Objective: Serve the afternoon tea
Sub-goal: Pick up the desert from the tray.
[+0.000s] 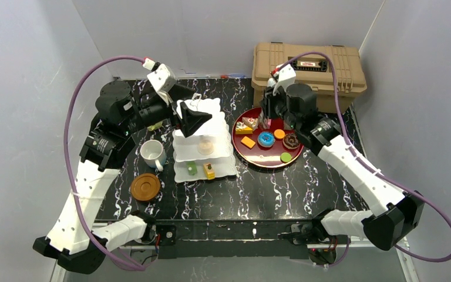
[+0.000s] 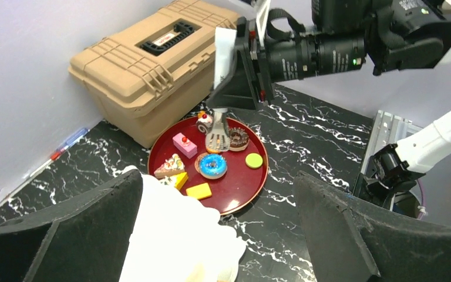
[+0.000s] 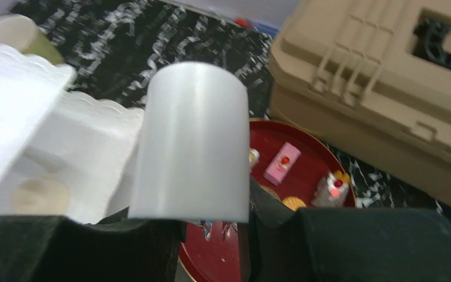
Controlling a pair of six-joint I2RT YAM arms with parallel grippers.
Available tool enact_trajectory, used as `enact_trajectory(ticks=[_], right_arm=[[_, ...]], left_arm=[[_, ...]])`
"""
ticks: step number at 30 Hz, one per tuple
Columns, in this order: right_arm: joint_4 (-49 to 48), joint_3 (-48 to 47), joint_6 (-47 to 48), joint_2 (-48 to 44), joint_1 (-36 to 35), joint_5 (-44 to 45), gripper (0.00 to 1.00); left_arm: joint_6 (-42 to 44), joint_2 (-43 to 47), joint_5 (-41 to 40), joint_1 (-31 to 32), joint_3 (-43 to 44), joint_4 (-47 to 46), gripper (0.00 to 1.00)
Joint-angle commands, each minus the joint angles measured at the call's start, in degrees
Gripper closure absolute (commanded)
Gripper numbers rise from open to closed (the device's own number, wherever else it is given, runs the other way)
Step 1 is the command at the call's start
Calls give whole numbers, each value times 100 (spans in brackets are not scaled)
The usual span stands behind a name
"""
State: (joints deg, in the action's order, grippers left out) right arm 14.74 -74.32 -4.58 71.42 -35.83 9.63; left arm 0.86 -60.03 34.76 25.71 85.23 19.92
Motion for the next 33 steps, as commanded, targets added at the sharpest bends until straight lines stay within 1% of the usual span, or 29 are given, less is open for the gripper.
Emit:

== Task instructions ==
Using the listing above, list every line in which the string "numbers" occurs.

== Response to the exercise ==
Gripper numbers rise from open to closed (the device's own number, wherever else it is given, runs the other way)
Calls give whole numbers, each value times 100 (spans in brackets are not scaled)

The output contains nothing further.